She visits the Netherlands, where rising sea levels caused by global warming are expected to swallow up large parts of the country. In areas where there are already periodic floods, a construction firm has started building amphibious homes (they resemble toasters, Kolbert says) as well as "buoyant roads." Another field trip took her to Washington, where she was treated to double-speak by an under secretary charged with explaining the administration's position on climate change. "Astonishingly," she comments in a rare show of heat, "standing in the way" of progress seems to be US President George W. Bush's goal. Not only did he reject the Kyoto Protocol, she notes, with its mandatory curbs on emissions, almost killing the treaty in the process, but he also continues to block meaningful follow-up changes to it.
The US is the largest emitter of carbon in the world, accounting for a quarter of the world's total, with the average US citizen putting out 5,443kg of carbon a year, or about 100 times what the average Bangladeshi does. In two decades, the Chinese will surpass Americans in this disheartening achievement, unless they can somehow be persuaded to build their many projected new coal plants using modern, low-emission -- and expensive -- technology.

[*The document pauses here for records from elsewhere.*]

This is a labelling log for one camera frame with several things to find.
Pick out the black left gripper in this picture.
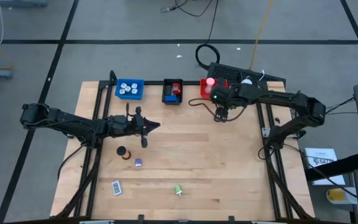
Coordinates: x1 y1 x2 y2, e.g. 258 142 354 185
116 106 161 149

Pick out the pink hourglass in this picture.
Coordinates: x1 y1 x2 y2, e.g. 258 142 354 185
206 77 216 94

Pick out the red plastic basket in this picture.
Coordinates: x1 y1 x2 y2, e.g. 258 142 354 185
200 78 229 100

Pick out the blue plastic basket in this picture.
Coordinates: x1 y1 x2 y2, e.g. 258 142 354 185
114 78 145 101

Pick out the orange sand hourglass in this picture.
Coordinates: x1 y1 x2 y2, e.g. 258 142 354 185
116 146 132 161

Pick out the black plastic basket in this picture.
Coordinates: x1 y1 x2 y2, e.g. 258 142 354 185
162 78 184 105

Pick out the small white digital display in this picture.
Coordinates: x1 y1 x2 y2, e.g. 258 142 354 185
111 180 123 197

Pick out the white printed booklet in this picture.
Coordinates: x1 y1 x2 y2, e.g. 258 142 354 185
303 147 347 187

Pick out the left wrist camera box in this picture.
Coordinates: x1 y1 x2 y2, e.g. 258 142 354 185
112 114 128 125

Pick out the black aluminium table frame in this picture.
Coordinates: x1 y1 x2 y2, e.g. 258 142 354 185
54 70 315 224

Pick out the black coiled floor cable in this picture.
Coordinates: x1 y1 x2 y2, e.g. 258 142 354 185
160 0 222 71

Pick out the yellow hanging cable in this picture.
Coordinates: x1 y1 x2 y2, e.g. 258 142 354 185
249 0 275 71

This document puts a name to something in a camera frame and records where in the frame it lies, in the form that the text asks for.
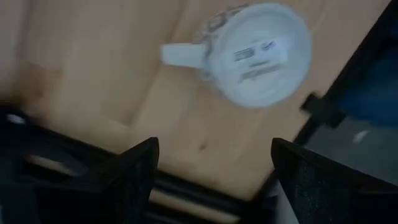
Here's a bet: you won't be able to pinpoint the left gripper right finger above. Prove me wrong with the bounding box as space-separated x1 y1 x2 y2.
270 138 398 224

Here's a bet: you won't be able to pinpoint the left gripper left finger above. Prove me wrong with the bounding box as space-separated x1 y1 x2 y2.
37 137 160 224

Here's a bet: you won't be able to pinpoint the grey diamond patterned mug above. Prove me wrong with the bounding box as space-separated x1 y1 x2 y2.
160 2 313 110

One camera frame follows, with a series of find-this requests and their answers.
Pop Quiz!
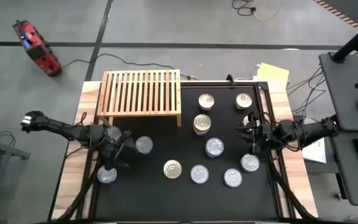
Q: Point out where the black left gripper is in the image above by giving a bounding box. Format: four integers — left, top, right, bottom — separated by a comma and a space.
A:
103, 131, 138, 169

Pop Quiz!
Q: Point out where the yellow paper folder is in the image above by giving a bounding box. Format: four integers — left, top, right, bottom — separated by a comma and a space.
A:
255, 62, 291, 91

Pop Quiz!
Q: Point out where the grey side desk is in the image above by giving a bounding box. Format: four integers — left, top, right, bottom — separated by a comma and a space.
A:
318, 51, 358, 208

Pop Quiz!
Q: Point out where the long black floor cable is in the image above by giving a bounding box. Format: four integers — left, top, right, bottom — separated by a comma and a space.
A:
60, 52, 192, 80

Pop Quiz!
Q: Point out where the blue salmon can gold lid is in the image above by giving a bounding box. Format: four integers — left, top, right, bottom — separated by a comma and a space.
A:
163, 159, 183, 180

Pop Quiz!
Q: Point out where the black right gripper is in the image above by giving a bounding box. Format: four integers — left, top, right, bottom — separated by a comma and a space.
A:
236, 112, 275, 154

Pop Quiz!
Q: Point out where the pale gold lid can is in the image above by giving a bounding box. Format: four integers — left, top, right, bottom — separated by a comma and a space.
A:
197, 93, 216, 111

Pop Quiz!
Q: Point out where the green label tuna can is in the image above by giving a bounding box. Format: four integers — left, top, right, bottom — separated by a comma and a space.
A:
190, 164, 210, 185

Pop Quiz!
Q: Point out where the white paper sheet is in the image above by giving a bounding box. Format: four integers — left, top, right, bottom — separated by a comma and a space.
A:
301, 117, 328, 164

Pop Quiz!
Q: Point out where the yellow floor cable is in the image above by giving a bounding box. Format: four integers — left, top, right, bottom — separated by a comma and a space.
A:
252, 0, 287, 22

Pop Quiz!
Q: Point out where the black pole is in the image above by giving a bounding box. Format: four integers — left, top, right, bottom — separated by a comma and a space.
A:
331, 15, 358, 65

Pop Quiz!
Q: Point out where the wooden slatted shelf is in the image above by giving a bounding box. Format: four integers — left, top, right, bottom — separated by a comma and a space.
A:
96, 69, 182, 128

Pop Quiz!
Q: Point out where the hazard striped floor ramp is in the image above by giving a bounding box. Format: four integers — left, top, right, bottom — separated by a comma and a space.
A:
312, 0, 358, 32

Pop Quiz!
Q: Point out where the looped black floor cable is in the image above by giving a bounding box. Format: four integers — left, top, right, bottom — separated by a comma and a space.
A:
231, 0, 257, 17

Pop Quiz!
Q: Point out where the gold lid can marked eight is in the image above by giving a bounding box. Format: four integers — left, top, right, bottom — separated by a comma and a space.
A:
235, 92, 254, 111

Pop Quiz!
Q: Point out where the black cable beside desk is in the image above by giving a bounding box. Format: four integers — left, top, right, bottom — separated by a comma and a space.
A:
286, 67, 328, 116

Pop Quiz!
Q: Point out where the grey metal stand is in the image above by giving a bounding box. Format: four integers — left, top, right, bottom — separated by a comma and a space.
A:
0, 124, 32, 224

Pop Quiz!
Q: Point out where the black table mat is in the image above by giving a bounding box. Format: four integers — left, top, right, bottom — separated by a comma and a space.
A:
93, 83, 281, 222

Some of the most downbeat (or realistic) observers are climate scientists. "It may be that we're not going to solve global warming," Marty Hoffert, a physics professor at New York University, told Kolbert, "the earth is going to become an ecological disaster, and, you know, somebody will visit in a few hundred million years and find there were some intelligent beings who lived here for a while, but they just couldn't handle the transition from being hunter-gatherers to high technology."
Hoffert isn't giving up in despair, though, but turning to high technology for help. He's trying to find carbon-free sources of energy -- away from Earth. Satellites with photovoltaic arrays could be launched into space, he suggests. Solar collectors could be placed on the moon. Turbines suspended in the jet stream could generate wind power. At least in the long term, "I think we have a shot," he says.
In a final chapter on the "Anthropocene," a newly minted term meaning the geological epoch defined by man, Kolbert turns from her mostly unbiased field reporting to give her own opinion. She is not optimistic, in large part because it appears that Anthropocene man can't be counted on to do the right thing. "It may seem impossible to imagine that a technologically advanced society could choose, in essence, to destroy itself," she writes, "but that is what we are now in the process of doing."